Oh, Grandma Wentworth was an authority on ministers—ministers and babies. And it was a baby that had kept her away from church this Lilac Sunday; a little, merry, red-headed boy baby that had come in the early morning to make glad the heart of unbusinesslike Billy Evans and his neat businesslike wife. For several hours Doc Philipps and Grandma had despaired of both baby and mother, but when the pink dawn came smiling over the world's rim Billy's little son was born alive and unblemished and Billy's wife crept back from the Valley of the Shadow and smiled a bit into Billy's white, stricken face. And Billy looked deep down into the brown eyes of the girl and the terrible numbness went out of his muscles and the icy hardness from around his heart and he slipped out into the morning world to thank the Great Spirit that moved it for His mercy and wonderful gift. He just stood on his front doorstep and, looking about his pretty home and remembering the miracle within the house, poured a great prayer into the heart of the glad morning.
Billy's house was one of the most picturesque of the many pretty homes in Green Valley.

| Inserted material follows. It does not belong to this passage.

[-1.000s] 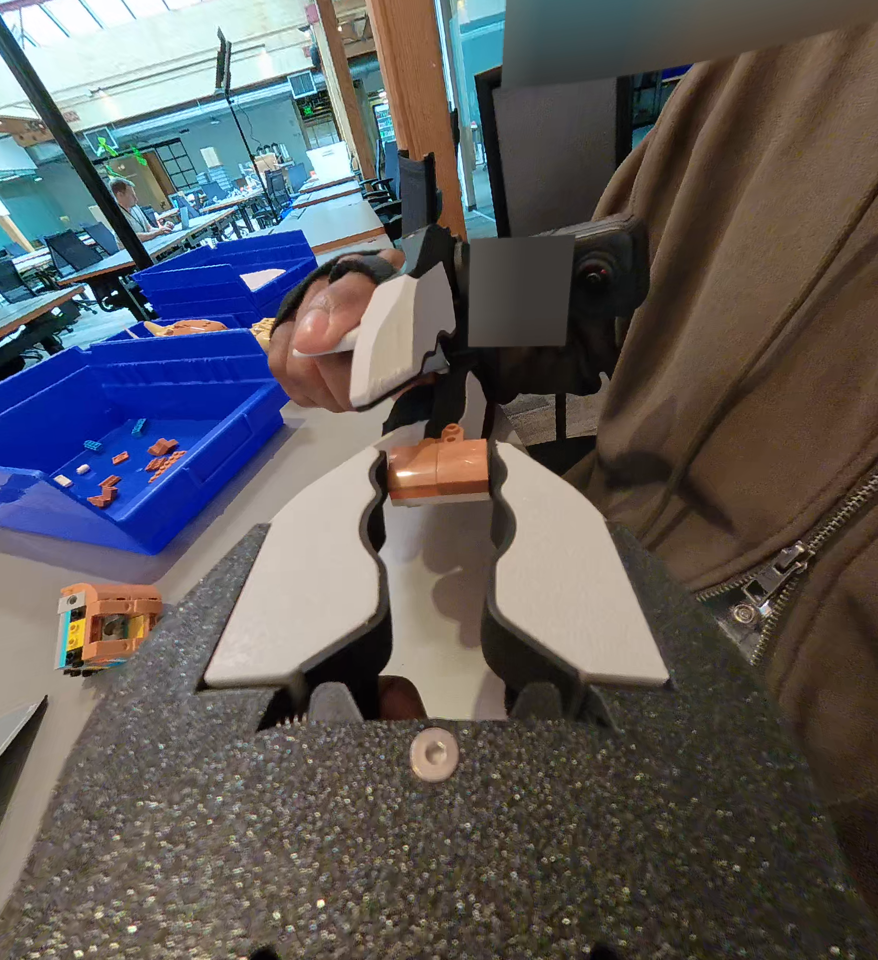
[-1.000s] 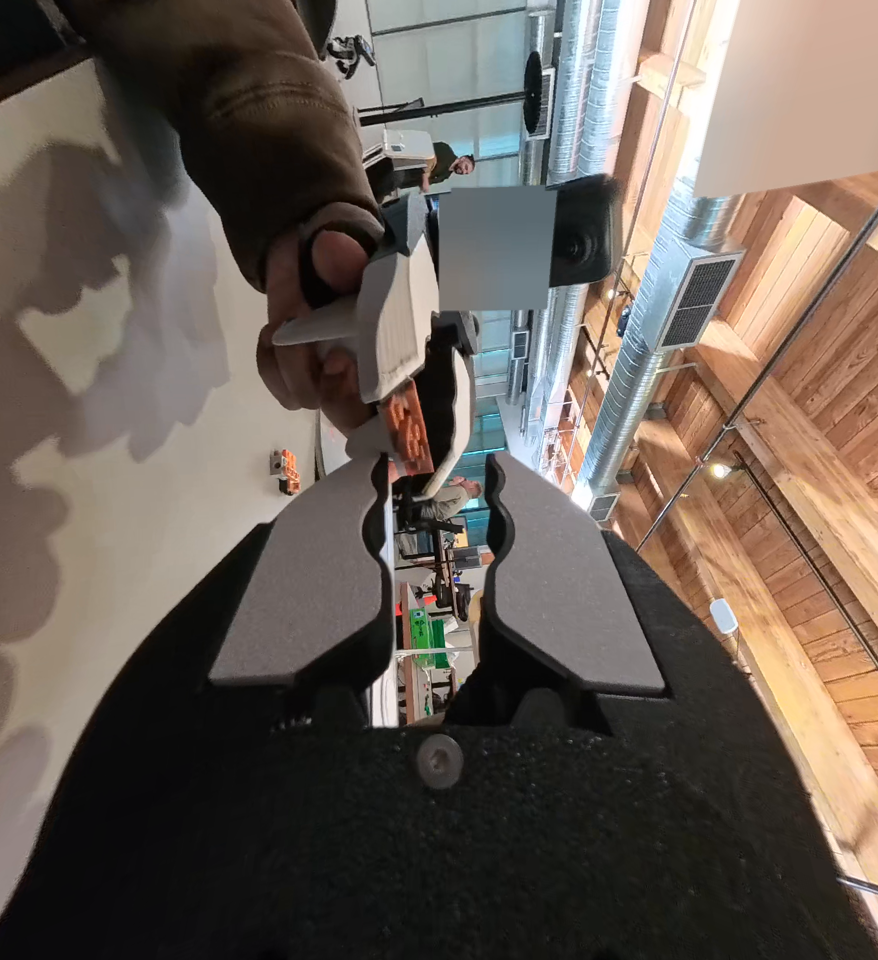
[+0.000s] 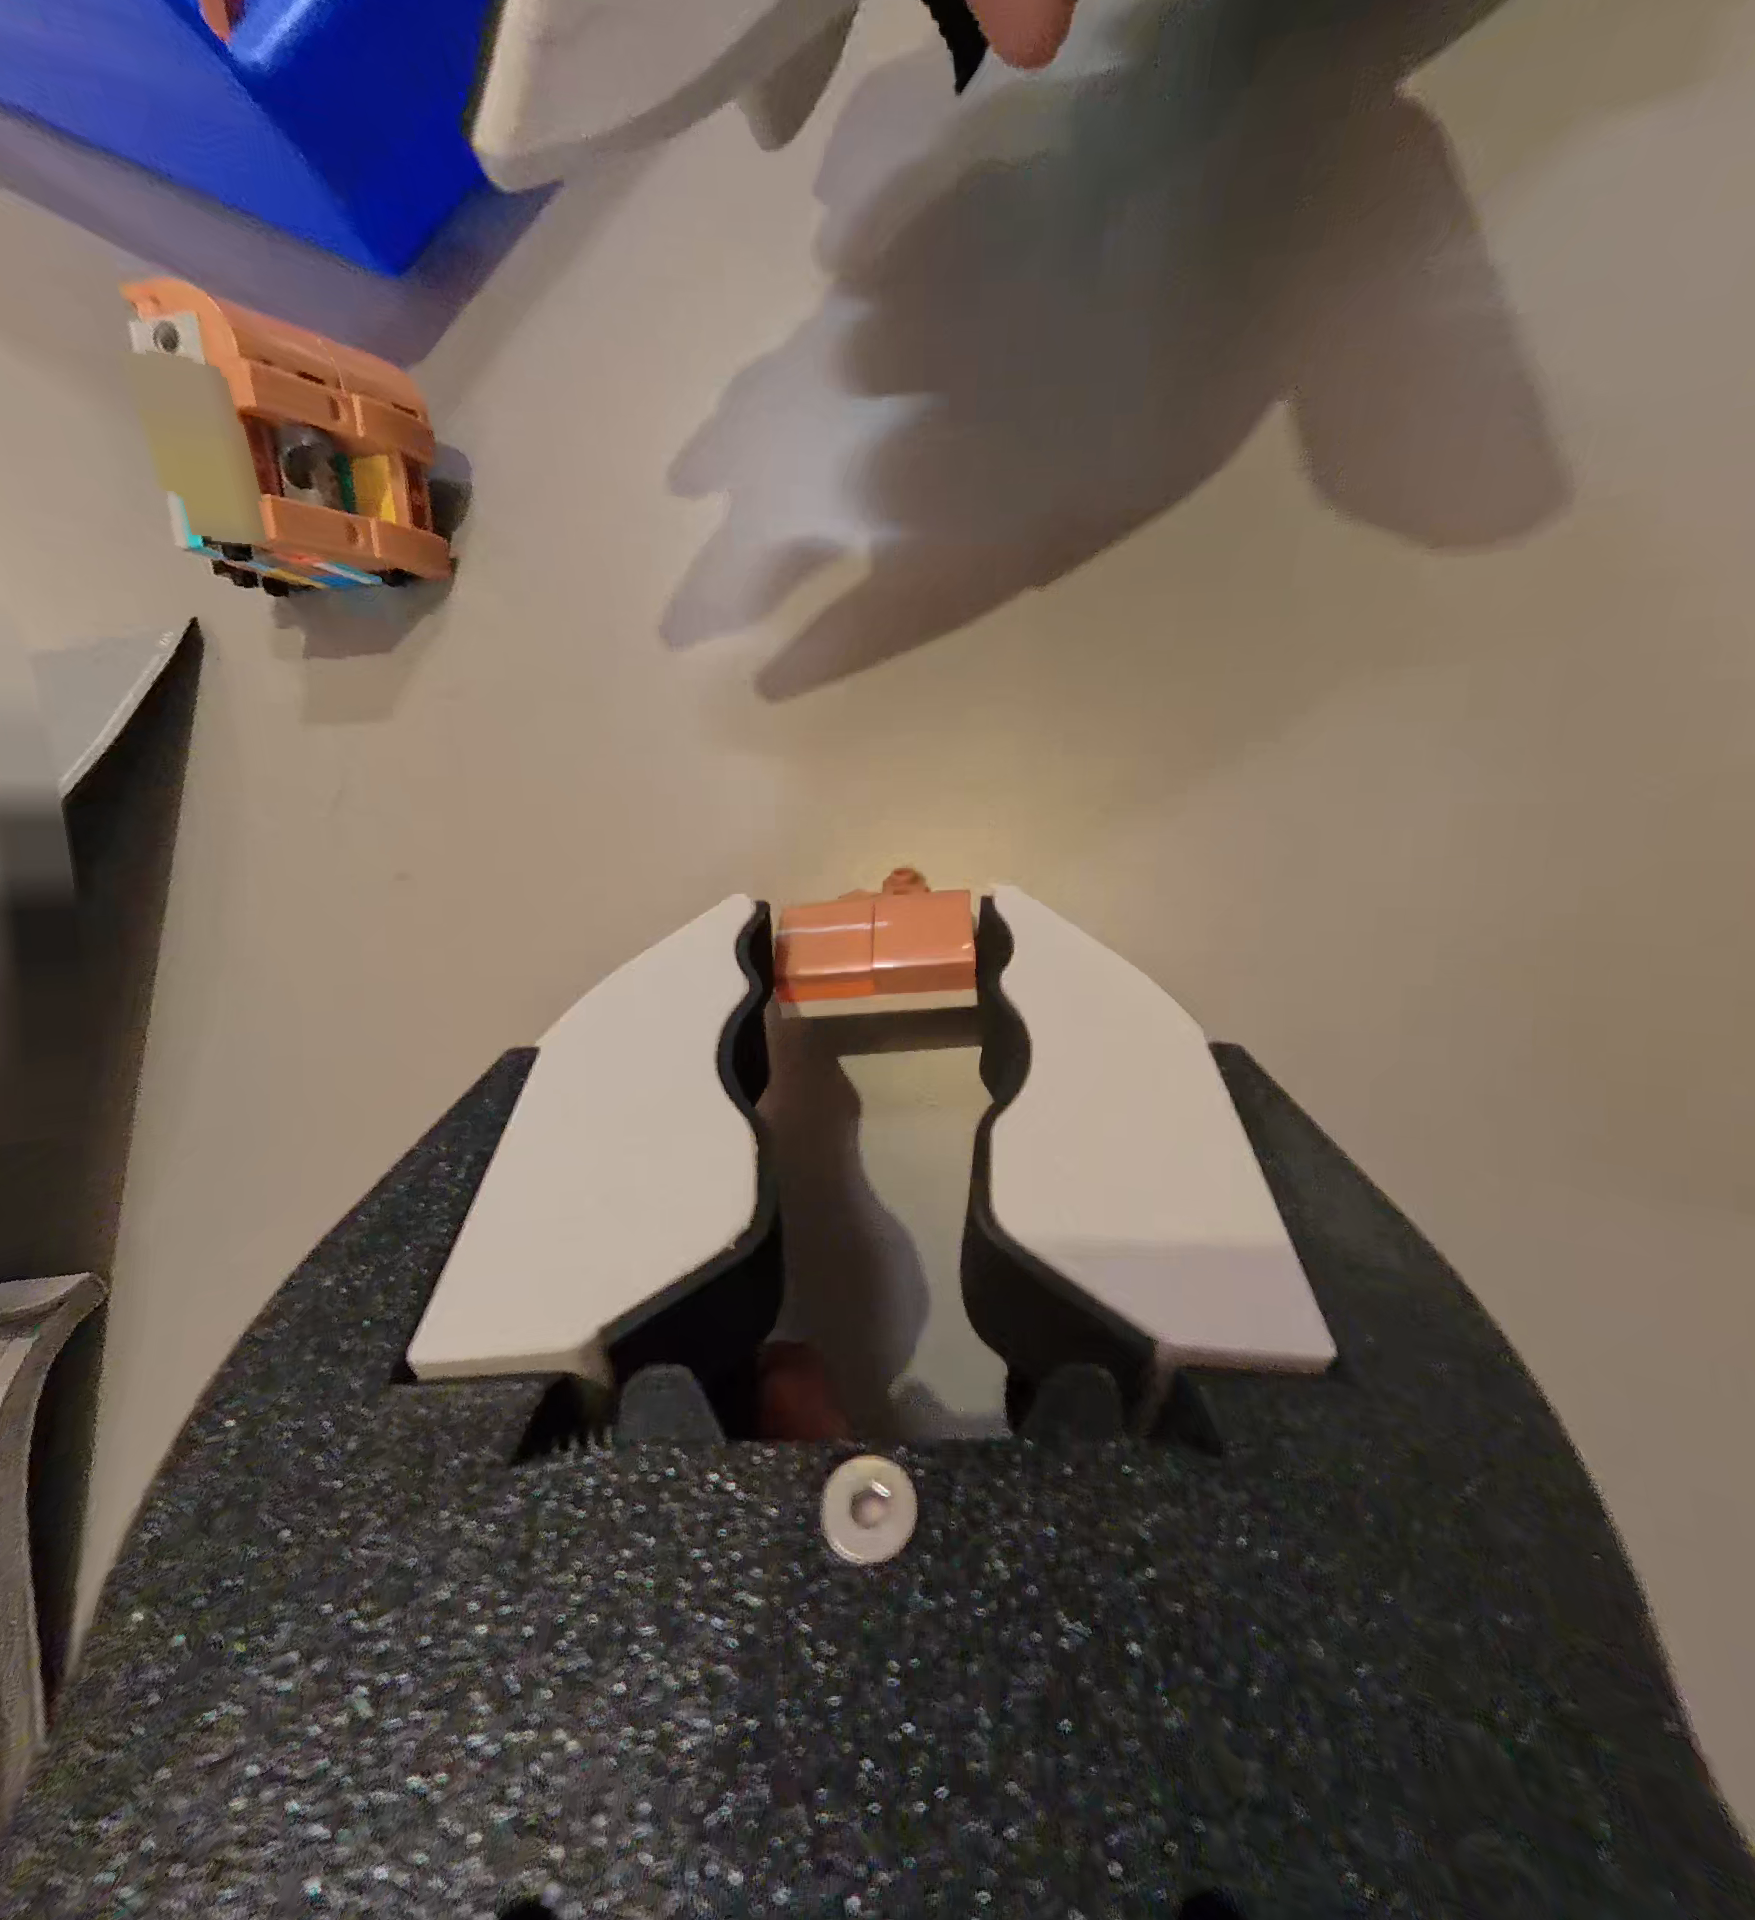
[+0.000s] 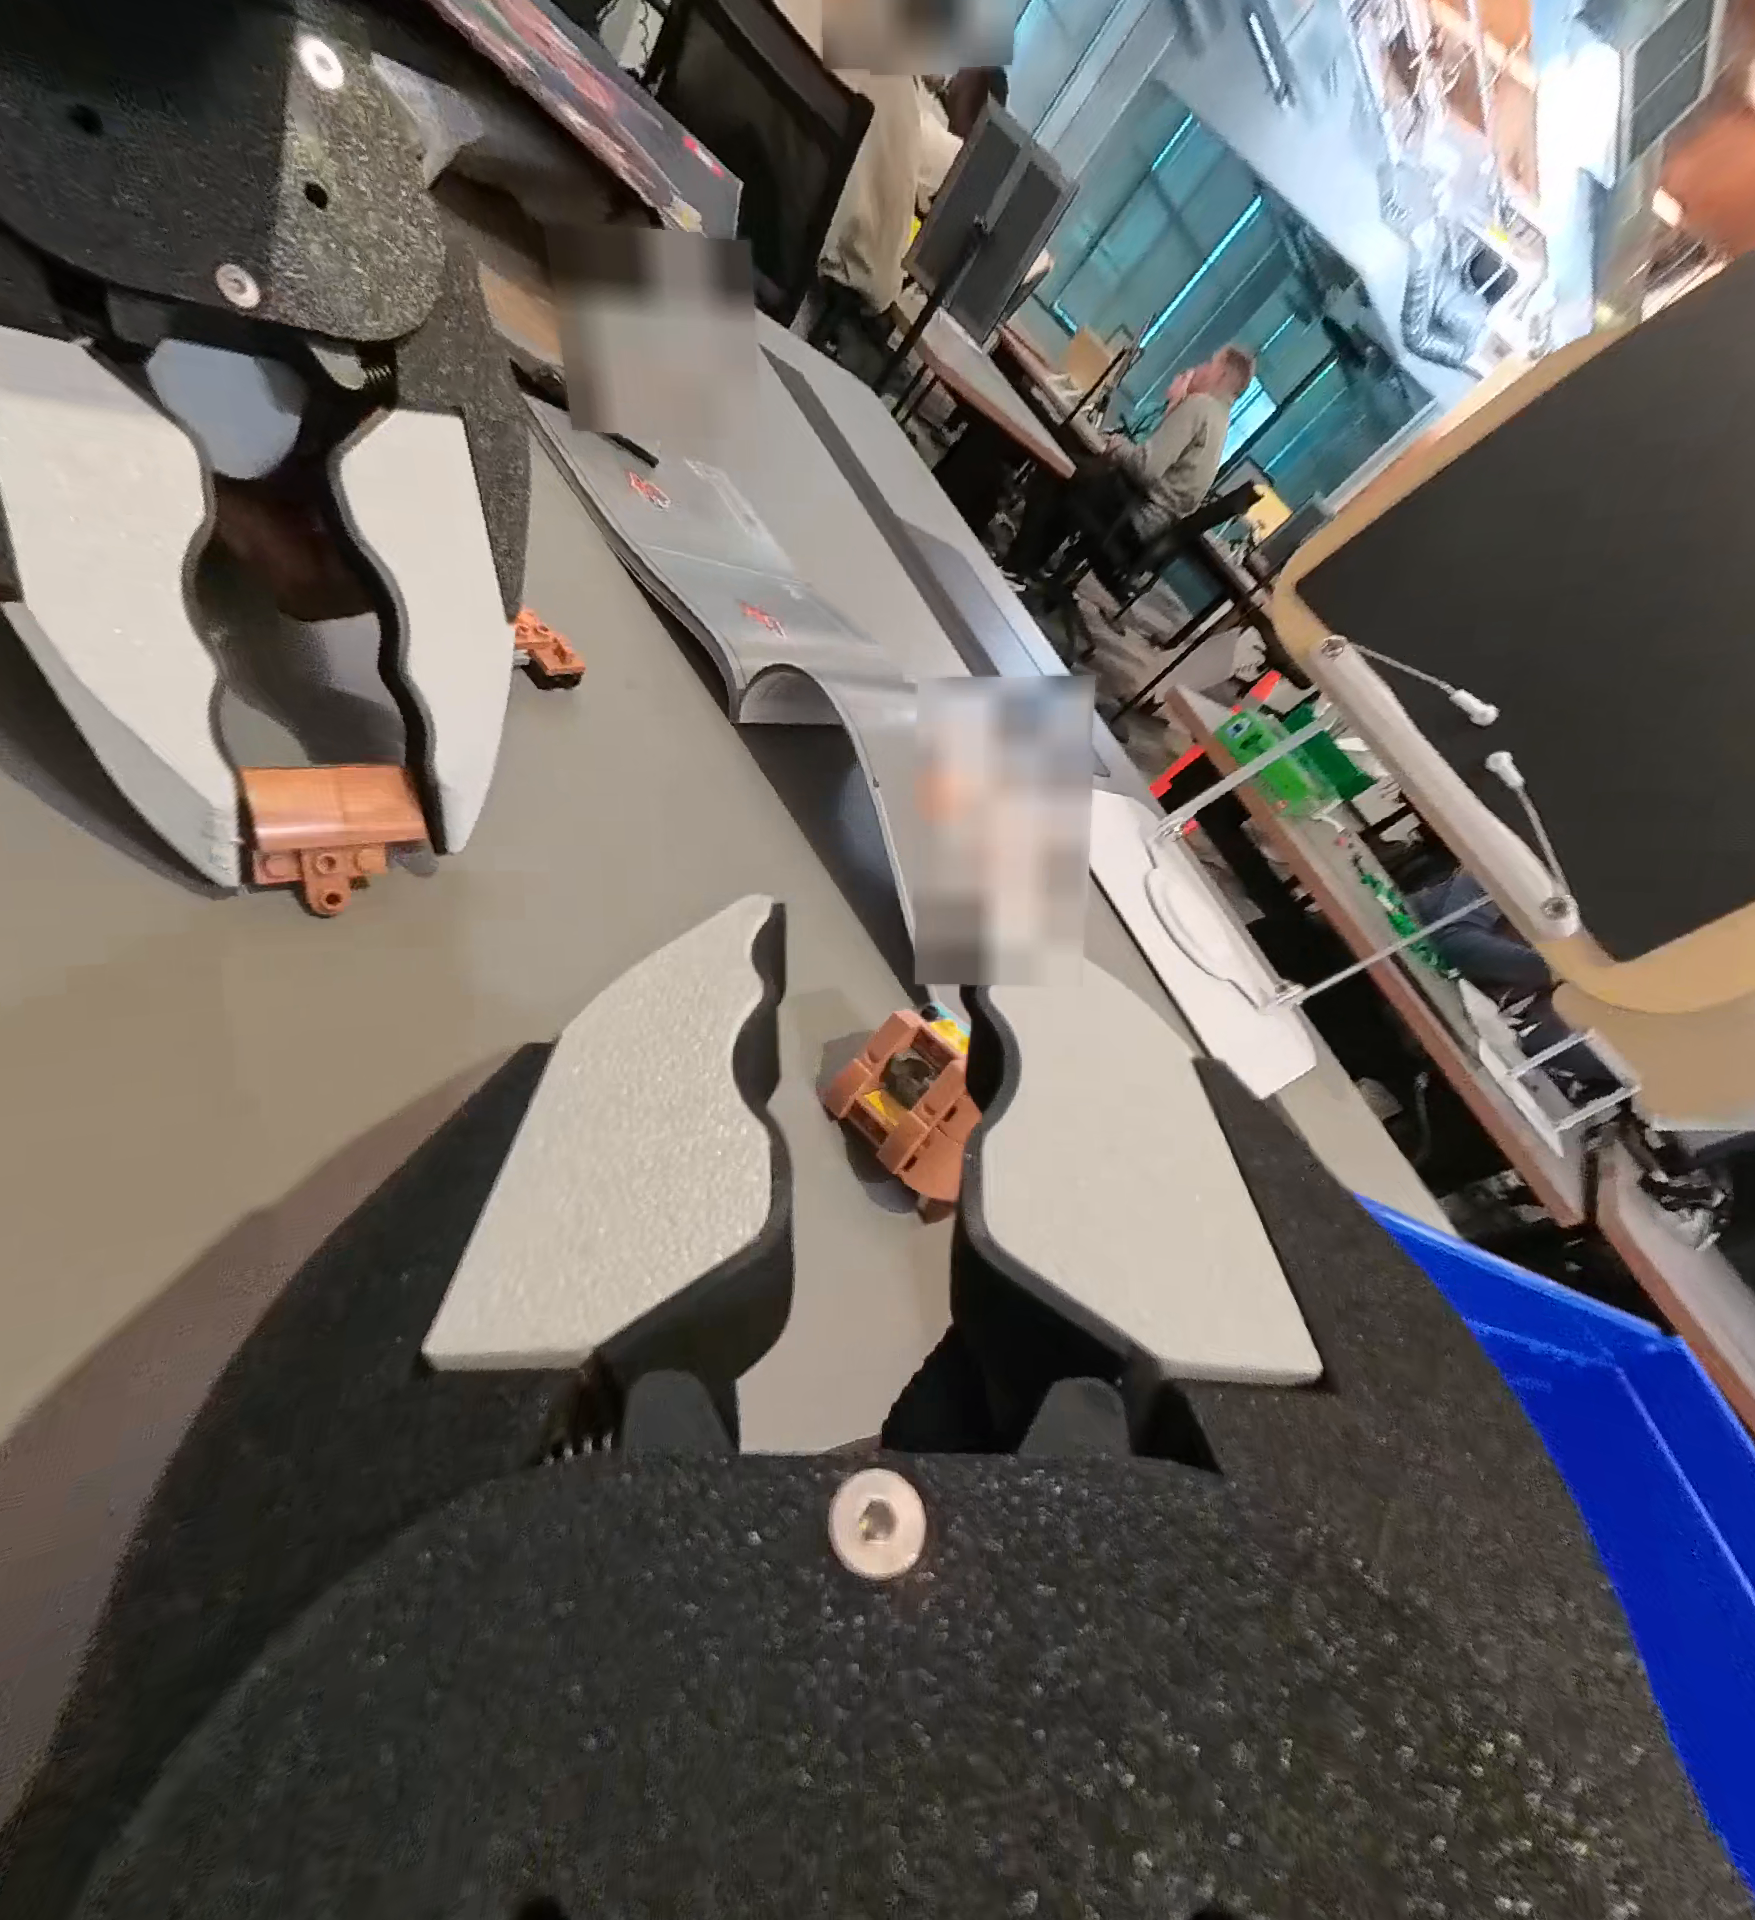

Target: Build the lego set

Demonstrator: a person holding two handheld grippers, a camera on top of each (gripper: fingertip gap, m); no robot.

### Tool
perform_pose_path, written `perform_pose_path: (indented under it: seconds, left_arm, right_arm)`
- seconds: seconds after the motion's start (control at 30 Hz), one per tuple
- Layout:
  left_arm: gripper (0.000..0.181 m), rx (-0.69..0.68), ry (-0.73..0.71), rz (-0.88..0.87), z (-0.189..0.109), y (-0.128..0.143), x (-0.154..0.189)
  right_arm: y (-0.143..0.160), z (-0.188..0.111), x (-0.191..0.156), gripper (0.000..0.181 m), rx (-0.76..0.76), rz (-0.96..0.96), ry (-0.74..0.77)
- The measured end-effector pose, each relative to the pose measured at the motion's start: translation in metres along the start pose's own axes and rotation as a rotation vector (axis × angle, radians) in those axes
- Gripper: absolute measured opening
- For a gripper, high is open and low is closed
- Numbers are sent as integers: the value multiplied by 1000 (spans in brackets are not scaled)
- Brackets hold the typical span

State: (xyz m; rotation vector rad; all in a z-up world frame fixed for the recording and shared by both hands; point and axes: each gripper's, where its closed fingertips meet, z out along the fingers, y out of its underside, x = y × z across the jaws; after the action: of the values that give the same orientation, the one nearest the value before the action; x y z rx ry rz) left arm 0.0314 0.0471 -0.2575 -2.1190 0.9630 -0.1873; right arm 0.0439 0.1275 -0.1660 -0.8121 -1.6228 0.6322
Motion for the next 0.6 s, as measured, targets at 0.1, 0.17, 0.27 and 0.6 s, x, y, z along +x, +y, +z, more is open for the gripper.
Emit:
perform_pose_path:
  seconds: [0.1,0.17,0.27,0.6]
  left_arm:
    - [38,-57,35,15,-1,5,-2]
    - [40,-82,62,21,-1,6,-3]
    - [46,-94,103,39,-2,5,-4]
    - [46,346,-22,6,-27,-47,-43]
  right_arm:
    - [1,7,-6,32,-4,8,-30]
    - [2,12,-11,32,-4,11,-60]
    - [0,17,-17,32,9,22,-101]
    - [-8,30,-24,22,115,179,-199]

It had been a ramshackle, tumbled-down old cabin lost in a tangle of bushes and hidden from the road by a shabby, unsightly row of old willows. Billy was going to rent it for temporary barn purposes but his wife, who had a nimble and a prophetic eye, made him buy it. Then, under her supervision Billy enlarged and remodeled it and Billy's wife waved some sort of a fairy wand over it, for it became over night a lovely, story-book home. When everything was ready she had the unsightly willows cut, revealing a gently rising stretch of mossy sward ending in a cluster of old trees from which the cozy house peeped roguishly, tantalizingly. Two old walnuts guarded the little footpath to the door and two huge lilac bushes screened the porch from the too curious gaze of travelers on the road below. Indeed, so altogether taking and fascinating a bit of property did it become after its transformation that it was said that two of Green Valley's real estate men never went down that road without doing sums in their heads and calling themselves names for overlooking such a bargain. It takes constructive imagination to be successful in real estate.